Наследниками С.С. Аверинцева, как ни удивительно, стали не его коллеги-гуманитарии, а православное мирянское движение «Преображенское содружество малых братств», основанное свящ. Георгием Кочетковым. Это движение – совершенно новое явление в нашей церковной традиции, и вместе с тем в нем продолжается то, что начиналось в Серебряном веке и продолжалось в парижском Христианском студенческом движении. Среди многих отличительных черт Преображенского содружества (в Москве центр его составляет Свято-Филаретовский православно-христианский институт, а «малые братства» располагаются во многих городах европейской России и в Сибири) – глубокое почтение к культуре, отечественной и мировой, во всей ее сложности, и большое внимание к тому, что называется вызовами современности. Ежегодные конференции, которые проводятся в Свято-Филаретовском институте (на них съезжается не менее тысячи представителей малых братств со всей страны, приглашаются самые интересные люди светской современной культуры и богословы из других стран) каждый раз предлагают своим участникам значительные для церковной и общественной жизни темы. В частности, в 2011 году конференция была посвящена теме служения в Церкви и обществе. Признаюсь, нигде больше я не встречала такого открытого и заинтересованного общего обсуждения поставленных тем. Здесь готовится и уже происходит новая встреча светской культуры и Церкви, так необходимая нашей современности.
Мне много раз уже приходилось говорить о том, что современная гуманитарная культура, современное художественное творчество подходит к пределу истощения[3]. Социальный протест, пародия, невротизмы разных типов – вот и все темы, оставшиеся для актуального искусства: уже не искусства отчаяния, как высокий модернизм, а искусства «после отчаяния». Мы знаем, что память о другом мире и другом человеке хранит христианское предание. Но вторая сторона нашего цивилизационного кризиса состоит в том, что и Церковь давно не порождает великих творческих созданий, как это было во времена Фра Беато или Андрея Рублева. Поэтому я говорю о том, что только встреча двух этих сторон открывает нам выход из тупика.
И должна признаться, что никакого другого места, где творческий дар может встретиться с христианским вдохновением, чем сердце человека, отдельно взятого человека, я не вижу. Чтобы это сердце не задохнулось от одиночества и не утратило широты всеобщего, ему нужен хотя бы узкий круг близких, тех, кто испытывает настоящую потребность в том, что он делает. Организационные усилия, культурные инициативы могут способствовать созданию пространства для такой встречи, но могут и мешать. У нас в России, на мой взгляд, они чаще делают последнее. Глубина и свобода, необходимые участники такой встречи, бегут публичных и казенных мест. В современной церковной прессе мы видим господство публицистики, обсуждение злободневных тем или моралистские сочинения. Голоса того, кто поднимет глаза над злобой дня – или увидит эту злобу дня в ее другом, глубинном измерении, как это было в трудах Флоренского или Аверинцева, там не слышно.

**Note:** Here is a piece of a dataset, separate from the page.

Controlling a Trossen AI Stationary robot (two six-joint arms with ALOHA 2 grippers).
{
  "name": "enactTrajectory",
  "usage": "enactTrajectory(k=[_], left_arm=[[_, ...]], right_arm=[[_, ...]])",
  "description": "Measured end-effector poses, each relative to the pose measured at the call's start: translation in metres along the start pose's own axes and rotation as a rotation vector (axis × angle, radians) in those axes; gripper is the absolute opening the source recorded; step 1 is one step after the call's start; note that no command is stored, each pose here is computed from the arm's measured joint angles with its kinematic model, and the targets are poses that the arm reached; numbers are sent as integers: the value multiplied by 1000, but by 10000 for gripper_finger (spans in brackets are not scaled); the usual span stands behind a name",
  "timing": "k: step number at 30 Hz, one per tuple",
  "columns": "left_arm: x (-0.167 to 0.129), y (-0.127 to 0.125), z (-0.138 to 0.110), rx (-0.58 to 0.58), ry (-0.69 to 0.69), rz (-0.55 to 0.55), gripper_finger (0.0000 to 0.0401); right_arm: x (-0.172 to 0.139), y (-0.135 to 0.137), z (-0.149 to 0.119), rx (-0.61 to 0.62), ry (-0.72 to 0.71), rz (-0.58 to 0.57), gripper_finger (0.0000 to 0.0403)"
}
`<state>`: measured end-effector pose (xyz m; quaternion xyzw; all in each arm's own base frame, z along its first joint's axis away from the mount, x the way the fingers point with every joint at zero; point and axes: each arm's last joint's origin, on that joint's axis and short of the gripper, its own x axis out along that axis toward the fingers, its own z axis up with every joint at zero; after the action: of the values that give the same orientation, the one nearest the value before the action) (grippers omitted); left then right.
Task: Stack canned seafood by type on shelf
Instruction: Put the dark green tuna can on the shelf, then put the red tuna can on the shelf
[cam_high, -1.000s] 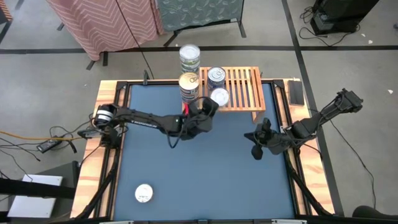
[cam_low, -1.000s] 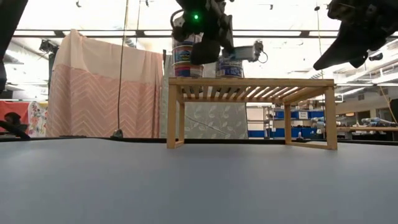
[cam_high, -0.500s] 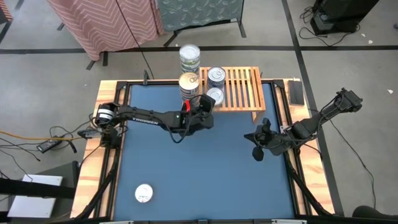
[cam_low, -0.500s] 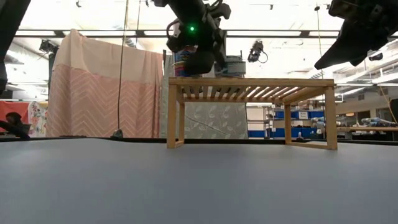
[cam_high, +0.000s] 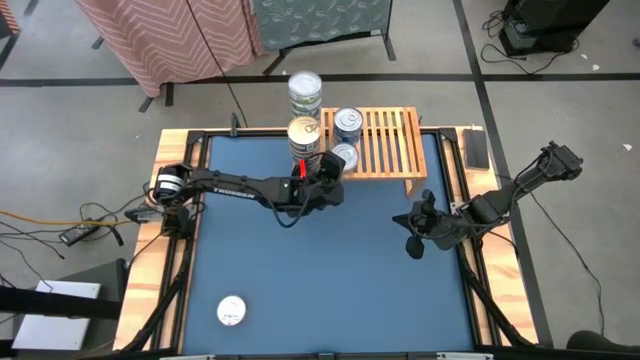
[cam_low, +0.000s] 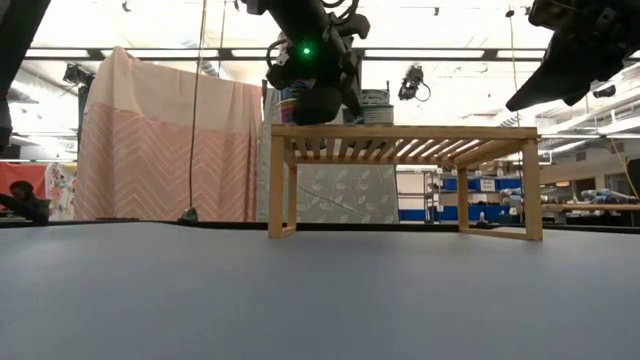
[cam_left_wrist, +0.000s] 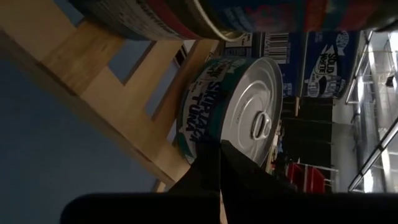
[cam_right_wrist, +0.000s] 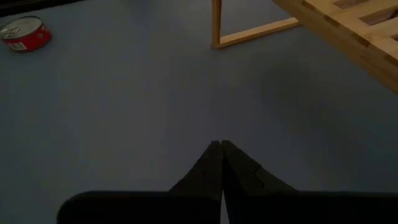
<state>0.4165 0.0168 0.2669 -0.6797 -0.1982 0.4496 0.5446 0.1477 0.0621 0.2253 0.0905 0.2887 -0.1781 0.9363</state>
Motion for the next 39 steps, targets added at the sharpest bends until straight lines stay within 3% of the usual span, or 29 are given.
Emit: enactTrajectory(k=[16, 21, 26, 29, 39], left_arm=[[1, -9, -2, 97, 14, -64, 70], [-10, -26, -8, 266, 165, -138, 92], [-48, -57, -12, 666, 481, -368, 96], [-82, -67, -7, 799, 659, -438, 91], [-200, -37, 42, 1115, 844, -103, 13]], right_arm=[[0, 0, 0, -18, 2, 2, 37], [0, 1, -1, -19, 18, 23, 41], [0, 2, -1, -35, 45, 63, 39], [3, 7, -1, -57, 54, 89, 37], [49, 52, -5, -103, 14, 192, 4]])
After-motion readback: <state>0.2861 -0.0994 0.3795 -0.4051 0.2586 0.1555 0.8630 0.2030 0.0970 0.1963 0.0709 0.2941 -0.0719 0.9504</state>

[1] См. Ольга Седакова. «И жизни новизна». О христианстве Бориса Пастернака. — Журнал Московской Патриархии 10, 2011. С.80-85.
[2] Я писала об этом подробнее в работе «Апология рационального».
[3] См, напр:. «Счастливая тревога глубины. Речь при вручении премии Вл. Соловьева», «В целомудренной бездне стиха. Речь при присвоении степени доктора богословии honoris causa». «Вопрос о человеке в современной секулярной культуре» и др.